*** Data for this task Section Begins ***
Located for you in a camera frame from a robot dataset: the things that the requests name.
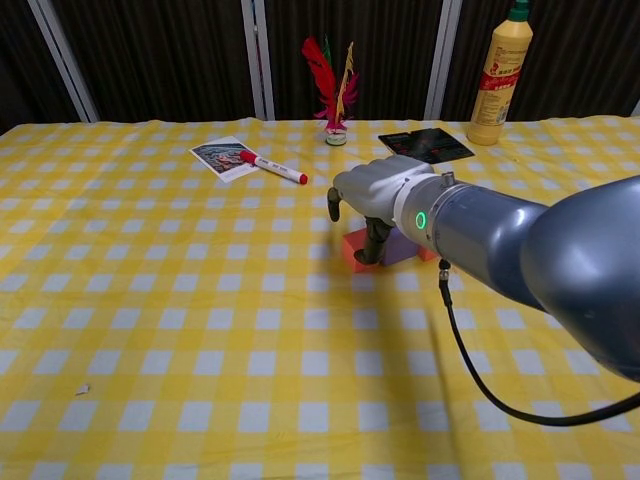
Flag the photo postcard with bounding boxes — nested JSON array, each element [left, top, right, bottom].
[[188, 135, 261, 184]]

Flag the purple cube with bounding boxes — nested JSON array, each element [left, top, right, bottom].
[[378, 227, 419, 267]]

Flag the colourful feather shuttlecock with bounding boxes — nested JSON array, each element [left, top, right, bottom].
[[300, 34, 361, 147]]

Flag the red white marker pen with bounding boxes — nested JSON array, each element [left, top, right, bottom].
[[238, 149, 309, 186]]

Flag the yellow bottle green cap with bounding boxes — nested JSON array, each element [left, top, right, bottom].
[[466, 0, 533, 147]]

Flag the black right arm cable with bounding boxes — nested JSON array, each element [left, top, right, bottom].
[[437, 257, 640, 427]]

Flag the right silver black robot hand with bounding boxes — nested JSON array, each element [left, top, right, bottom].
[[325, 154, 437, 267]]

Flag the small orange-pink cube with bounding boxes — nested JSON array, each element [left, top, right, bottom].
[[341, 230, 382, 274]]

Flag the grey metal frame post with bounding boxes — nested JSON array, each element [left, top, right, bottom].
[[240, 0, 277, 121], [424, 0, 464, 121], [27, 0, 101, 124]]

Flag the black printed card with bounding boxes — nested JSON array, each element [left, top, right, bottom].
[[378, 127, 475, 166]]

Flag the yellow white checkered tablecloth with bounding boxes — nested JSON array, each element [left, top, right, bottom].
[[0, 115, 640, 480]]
*** Data for this task Section Ends ***
*** Data for this task Section Begins ***
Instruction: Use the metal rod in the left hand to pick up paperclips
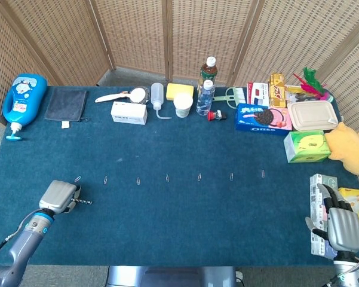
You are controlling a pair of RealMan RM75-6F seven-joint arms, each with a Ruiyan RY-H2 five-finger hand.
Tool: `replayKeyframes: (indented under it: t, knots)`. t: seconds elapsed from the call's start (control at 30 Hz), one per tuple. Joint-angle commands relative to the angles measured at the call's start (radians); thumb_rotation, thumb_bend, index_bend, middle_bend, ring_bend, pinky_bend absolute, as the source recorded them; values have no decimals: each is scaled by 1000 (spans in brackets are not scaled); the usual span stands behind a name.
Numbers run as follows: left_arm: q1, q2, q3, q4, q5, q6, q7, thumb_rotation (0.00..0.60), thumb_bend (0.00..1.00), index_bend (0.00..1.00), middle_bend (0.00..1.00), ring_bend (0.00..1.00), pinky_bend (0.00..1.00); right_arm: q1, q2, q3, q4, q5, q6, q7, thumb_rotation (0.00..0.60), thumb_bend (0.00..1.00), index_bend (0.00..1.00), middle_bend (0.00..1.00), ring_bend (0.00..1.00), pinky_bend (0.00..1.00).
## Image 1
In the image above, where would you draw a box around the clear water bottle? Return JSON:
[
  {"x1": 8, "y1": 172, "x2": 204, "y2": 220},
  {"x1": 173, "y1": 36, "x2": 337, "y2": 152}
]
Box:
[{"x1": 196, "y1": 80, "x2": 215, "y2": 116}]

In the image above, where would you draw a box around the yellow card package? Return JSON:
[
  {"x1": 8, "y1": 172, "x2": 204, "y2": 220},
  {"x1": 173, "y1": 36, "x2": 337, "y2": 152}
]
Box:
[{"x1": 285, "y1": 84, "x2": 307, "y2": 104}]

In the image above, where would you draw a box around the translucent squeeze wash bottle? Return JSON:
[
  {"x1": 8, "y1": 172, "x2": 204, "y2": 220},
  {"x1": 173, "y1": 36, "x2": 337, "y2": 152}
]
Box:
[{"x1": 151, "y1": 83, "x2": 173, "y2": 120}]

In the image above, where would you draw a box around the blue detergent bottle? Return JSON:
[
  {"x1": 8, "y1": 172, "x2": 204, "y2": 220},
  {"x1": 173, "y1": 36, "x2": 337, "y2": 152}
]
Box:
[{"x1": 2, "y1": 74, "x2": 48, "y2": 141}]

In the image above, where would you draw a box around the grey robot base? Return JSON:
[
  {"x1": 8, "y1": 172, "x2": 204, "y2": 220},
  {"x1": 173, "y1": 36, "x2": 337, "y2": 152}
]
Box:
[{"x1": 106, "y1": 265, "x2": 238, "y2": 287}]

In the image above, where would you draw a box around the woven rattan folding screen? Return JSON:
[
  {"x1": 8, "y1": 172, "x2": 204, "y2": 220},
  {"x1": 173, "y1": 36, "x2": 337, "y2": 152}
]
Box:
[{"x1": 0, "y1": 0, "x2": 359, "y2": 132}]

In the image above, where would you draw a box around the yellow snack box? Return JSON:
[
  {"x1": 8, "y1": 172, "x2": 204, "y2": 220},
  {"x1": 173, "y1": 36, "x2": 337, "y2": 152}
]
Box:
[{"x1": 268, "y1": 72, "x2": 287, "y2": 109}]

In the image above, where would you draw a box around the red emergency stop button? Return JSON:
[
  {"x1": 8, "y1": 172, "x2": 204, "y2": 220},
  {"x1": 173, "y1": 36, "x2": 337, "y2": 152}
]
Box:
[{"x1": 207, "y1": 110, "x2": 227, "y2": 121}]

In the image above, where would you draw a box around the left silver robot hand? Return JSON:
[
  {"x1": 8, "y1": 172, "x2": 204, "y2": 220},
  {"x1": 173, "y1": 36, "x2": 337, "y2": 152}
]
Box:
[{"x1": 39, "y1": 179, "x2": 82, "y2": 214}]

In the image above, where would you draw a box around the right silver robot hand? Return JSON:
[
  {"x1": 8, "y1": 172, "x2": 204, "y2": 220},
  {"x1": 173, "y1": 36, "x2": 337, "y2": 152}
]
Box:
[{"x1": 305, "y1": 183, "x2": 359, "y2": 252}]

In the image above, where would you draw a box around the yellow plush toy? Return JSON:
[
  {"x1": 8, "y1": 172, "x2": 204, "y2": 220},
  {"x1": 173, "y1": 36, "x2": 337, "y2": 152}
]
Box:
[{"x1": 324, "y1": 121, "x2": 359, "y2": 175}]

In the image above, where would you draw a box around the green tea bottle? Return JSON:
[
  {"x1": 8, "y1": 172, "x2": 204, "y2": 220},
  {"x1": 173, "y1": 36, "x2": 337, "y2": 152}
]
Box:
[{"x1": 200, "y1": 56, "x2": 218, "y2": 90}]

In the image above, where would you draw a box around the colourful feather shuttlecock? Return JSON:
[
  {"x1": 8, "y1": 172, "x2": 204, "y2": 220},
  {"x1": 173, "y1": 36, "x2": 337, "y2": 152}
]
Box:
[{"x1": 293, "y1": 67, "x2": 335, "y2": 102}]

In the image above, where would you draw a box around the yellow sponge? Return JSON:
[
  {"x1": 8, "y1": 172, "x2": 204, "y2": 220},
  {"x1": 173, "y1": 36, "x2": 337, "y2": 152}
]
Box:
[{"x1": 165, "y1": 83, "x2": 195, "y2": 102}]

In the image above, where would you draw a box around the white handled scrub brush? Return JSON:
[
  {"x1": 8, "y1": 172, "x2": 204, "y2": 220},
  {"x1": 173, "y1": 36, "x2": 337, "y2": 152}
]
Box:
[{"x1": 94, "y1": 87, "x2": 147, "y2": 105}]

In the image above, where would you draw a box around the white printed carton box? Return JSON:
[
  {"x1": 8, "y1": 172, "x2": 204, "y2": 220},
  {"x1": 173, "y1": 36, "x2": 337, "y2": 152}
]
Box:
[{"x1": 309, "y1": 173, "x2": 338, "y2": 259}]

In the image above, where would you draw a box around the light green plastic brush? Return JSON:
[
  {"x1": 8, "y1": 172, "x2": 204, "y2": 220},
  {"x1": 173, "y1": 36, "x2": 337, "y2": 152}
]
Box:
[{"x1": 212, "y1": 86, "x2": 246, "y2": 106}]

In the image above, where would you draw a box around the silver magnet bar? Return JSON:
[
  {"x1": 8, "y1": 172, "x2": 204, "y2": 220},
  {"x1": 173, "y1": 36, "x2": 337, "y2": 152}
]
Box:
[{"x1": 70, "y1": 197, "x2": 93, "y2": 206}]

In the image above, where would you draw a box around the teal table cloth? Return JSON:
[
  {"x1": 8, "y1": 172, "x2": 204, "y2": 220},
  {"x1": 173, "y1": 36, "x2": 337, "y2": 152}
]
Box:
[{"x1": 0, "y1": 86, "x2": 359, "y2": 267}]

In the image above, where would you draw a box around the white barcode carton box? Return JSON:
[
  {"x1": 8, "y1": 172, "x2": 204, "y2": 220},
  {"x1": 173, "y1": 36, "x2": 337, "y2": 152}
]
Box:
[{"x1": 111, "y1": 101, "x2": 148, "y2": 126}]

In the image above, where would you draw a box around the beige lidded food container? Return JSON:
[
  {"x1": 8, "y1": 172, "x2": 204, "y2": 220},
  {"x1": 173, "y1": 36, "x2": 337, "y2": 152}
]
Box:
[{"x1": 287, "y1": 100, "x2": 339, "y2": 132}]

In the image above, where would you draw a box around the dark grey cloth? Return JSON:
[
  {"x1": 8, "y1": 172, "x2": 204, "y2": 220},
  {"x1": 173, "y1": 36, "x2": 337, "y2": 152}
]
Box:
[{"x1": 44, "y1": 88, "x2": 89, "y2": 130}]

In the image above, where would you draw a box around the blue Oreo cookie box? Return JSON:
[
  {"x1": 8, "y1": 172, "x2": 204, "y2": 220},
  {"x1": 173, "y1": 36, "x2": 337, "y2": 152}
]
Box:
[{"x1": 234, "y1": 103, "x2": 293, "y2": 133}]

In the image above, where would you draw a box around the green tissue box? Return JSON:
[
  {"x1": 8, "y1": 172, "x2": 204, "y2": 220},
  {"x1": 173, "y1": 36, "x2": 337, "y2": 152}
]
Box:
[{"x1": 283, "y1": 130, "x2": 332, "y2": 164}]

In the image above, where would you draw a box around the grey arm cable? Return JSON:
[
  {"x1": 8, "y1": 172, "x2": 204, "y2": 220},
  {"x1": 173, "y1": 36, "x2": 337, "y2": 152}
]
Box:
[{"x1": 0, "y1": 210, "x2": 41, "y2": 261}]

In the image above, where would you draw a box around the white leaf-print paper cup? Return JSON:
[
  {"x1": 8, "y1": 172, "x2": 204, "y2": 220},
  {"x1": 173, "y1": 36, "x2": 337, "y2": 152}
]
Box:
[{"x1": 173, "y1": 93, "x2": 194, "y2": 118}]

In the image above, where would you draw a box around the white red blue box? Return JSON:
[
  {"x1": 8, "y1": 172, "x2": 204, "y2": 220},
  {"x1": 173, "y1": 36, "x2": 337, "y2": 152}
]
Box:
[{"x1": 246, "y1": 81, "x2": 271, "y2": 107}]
*** Data for this task Section Ends ***
*** Data for this task Section Begins ***
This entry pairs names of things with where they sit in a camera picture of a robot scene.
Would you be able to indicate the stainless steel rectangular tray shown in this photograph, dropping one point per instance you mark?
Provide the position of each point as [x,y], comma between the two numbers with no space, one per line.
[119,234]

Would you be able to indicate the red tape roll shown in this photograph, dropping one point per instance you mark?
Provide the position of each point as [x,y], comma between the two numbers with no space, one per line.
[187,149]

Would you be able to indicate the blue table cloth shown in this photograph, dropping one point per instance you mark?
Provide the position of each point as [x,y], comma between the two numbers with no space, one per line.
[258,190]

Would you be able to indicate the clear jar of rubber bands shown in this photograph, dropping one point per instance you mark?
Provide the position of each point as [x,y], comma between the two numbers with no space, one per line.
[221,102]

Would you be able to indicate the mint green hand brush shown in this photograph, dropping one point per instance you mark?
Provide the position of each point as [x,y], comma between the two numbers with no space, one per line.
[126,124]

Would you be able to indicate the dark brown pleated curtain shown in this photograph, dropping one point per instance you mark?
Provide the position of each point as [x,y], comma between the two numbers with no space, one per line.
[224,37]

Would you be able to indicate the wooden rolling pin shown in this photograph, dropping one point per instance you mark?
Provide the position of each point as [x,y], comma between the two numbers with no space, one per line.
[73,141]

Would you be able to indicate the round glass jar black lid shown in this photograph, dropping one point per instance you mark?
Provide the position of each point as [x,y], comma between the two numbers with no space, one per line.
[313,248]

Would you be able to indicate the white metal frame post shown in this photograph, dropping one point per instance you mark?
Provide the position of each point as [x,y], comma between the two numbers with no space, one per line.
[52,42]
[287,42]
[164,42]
*** Data for this task Section Ends ***
Exercise brief: Search the data above for the string "blue" and return every line that has it.

Solution:
In the image above, where would you draw a box around the blue detergent bottle? Return JSON:
In the image above, where would you draw a box around the blue Oreo cookie box? Return JSON:
In the image above, where would you draw a box around the white red blue box? Return JSON:
Would you be able to indicate the blue table cloth shown in this photograph, dropping one point per instance you mark?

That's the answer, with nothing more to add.